- **DIRECTIONS FOR THIS TASK**
Wherever "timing" occurs in the entries, copy the line that holds it.

- **DATA IN THIS EXERCISE**
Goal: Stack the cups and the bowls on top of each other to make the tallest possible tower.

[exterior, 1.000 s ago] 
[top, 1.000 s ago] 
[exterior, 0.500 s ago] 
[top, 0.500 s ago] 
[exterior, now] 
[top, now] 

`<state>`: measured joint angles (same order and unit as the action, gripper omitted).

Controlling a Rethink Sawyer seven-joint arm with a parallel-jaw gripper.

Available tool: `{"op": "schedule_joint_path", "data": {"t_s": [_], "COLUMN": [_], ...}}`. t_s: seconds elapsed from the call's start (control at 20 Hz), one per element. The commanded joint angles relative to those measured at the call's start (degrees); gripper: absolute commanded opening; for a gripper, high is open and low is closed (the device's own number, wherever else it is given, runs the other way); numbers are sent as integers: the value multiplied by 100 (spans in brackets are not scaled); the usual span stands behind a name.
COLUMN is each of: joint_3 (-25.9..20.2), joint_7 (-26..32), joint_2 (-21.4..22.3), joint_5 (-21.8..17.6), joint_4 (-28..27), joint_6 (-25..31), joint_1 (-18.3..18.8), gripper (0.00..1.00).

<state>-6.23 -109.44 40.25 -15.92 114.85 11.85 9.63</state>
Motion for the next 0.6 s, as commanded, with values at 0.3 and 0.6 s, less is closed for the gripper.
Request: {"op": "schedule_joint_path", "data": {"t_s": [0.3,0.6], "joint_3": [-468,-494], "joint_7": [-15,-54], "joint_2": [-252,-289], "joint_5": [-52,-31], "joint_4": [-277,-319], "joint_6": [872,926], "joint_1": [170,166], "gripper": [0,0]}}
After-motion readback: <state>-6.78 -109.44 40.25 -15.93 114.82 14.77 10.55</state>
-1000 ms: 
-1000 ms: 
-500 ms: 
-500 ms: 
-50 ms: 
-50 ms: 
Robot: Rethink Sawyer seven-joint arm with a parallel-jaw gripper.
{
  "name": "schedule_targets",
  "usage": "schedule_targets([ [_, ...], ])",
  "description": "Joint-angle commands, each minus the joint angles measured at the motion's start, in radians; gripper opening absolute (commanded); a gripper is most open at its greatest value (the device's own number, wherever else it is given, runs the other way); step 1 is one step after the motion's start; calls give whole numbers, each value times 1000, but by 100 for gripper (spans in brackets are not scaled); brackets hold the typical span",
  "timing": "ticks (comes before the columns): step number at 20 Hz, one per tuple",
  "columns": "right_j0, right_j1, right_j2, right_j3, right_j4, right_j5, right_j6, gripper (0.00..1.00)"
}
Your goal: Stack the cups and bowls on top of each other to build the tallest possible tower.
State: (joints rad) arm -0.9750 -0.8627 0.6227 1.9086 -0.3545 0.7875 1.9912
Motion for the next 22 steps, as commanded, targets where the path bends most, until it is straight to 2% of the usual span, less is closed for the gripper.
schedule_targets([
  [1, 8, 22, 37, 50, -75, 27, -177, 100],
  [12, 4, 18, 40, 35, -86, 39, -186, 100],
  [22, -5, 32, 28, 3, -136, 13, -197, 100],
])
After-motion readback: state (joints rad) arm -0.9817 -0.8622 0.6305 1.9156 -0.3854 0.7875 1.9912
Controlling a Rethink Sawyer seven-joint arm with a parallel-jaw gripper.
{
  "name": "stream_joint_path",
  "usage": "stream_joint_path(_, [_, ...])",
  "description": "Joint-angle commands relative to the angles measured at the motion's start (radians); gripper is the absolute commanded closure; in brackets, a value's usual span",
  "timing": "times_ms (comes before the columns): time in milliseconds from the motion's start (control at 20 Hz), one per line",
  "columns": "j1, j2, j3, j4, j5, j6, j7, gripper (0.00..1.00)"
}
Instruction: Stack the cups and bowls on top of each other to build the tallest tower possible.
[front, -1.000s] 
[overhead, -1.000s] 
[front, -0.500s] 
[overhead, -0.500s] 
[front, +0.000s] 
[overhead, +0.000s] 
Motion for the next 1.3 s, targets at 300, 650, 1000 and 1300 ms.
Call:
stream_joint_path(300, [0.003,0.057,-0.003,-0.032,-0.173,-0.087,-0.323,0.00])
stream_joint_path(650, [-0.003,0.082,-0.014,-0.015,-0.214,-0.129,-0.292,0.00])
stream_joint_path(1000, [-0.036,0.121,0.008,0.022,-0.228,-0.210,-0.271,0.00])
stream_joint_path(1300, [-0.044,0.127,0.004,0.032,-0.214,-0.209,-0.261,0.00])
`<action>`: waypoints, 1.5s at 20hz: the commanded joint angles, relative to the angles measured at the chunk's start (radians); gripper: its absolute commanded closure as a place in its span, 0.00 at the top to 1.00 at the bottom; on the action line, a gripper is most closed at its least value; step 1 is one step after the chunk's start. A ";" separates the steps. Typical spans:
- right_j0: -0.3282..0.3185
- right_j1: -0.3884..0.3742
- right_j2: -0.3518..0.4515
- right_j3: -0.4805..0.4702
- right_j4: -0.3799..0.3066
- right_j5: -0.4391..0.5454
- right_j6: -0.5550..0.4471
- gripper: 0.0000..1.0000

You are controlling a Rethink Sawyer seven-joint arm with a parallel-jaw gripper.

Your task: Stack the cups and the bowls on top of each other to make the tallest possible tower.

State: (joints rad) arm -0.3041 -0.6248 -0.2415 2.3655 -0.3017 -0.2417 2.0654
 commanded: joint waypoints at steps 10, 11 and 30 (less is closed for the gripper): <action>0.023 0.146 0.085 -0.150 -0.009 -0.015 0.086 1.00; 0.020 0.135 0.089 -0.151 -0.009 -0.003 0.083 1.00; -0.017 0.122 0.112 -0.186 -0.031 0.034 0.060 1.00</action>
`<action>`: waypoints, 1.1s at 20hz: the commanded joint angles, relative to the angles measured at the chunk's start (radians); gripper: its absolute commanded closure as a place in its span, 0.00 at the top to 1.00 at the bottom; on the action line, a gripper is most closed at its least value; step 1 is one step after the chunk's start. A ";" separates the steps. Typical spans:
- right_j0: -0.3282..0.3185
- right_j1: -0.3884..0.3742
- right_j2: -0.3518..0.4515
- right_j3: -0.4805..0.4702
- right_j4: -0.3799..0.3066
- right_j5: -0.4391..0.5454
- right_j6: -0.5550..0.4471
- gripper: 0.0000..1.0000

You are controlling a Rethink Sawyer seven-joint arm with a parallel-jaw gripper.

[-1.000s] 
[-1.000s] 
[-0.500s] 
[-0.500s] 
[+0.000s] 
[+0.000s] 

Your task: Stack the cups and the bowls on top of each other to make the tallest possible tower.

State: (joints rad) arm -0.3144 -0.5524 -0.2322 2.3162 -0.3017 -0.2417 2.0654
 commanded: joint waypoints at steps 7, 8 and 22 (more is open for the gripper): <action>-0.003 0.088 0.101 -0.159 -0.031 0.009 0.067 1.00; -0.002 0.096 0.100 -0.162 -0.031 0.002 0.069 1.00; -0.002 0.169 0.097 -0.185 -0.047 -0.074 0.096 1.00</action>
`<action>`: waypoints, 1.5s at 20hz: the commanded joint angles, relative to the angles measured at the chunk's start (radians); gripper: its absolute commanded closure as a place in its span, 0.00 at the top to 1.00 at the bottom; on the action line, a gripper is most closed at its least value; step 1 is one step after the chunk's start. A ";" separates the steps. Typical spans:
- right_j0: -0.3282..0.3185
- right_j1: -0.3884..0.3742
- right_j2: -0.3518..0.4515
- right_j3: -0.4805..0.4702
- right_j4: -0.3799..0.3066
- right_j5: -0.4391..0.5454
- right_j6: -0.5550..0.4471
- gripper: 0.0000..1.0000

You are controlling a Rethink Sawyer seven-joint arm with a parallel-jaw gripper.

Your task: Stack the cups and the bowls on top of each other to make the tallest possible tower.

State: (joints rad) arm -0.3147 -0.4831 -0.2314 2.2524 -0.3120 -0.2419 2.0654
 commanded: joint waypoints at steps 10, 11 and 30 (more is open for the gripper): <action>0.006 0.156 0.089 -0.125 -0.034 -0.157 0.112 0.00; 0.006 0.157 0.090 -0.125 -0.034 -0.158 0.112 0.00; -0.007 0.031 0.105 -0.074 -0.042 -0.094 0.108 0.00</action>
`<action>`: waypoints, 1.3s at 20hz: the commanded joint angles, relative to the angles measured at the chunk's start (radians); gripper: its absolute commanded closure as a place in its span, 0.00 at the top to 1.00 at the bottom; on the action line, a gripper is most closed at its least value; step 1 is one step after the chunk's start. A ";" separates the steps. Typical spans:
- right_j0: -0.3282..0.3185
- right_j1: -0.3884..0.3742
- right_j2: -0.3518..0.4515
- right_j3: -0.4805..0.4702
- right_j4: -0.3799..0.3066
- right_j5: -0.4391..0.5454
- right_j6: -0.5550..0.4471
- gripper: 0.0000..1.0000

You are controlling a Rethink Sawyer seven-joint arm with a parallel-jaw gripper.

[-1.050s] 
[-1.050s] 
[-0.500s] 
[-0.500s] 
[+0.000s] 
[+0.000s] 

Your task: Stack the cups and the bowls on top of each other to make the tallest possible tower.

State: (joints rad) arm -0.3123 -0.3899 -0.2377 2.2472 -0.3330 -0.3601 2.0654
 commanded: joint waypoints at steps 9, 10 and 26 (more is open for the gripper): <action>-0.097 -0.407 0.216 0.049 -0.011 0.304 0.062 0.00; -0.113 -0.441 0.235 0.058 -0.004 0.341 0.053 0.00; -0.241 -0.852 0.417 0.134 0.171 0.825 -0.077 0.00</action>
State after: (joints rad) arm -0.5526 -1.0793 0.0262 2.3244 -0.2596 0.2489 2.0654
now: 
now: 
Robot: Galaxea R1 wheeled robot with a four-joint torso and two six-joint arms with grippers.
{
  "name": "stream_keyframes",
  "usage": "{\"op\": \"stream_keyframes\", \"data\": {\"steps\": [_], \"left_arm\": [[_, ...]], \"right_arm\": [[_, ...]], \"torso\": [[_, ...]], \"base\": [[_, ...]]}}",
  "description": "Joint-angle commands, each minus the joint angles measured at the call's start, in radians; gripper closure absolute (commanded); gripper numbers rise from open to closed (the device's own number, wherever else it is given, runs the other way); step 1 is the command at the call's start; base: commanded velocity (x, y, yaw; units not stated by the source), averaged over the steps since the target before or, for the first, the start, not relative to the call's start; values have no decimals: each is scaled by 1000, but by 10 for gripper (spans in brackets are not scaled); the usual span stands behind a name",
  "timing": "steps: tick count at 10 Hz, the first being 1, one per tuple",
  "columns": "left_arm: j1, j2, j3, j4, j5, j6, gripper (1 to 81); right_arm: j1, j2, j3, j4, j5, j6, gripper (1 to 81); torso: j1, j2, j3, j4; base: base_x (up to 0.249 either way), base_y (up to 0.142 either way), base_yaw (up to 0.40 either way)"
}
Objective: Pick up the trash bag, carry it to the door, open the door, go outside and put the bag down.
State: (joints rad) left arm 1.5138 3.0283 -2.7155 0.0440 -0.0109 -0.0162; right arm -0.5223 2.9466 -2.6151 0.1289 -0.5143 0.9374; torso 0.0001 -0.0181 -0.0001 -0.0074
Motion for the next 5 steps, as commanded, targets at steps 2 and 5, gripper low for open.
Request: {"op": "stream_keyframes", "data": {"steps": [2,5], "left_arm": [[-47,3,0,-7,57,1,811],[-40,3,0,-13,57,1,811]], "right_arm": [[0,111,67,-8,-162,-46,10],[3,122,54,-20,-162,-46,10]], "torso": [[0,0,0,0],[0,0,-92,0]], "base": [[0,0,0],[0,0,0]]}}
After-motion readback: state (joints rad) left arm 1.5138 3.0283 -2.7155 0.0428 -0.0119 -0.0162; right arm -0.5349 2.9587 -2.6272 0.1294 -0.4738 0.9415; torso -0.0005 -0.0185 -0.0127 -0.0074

- **RESULT FOR THIS TASK**
  "timing": "ticks (comes before the columns): step number at 20 Hz, one per tuple",
  "timing": "times_ms (comes before the columns): time in milliseconds from the motion's start (control at 20 Hz), one per line",
  "timing": "steps: tick count at 10 Hz, the first being 1, one per tuple",

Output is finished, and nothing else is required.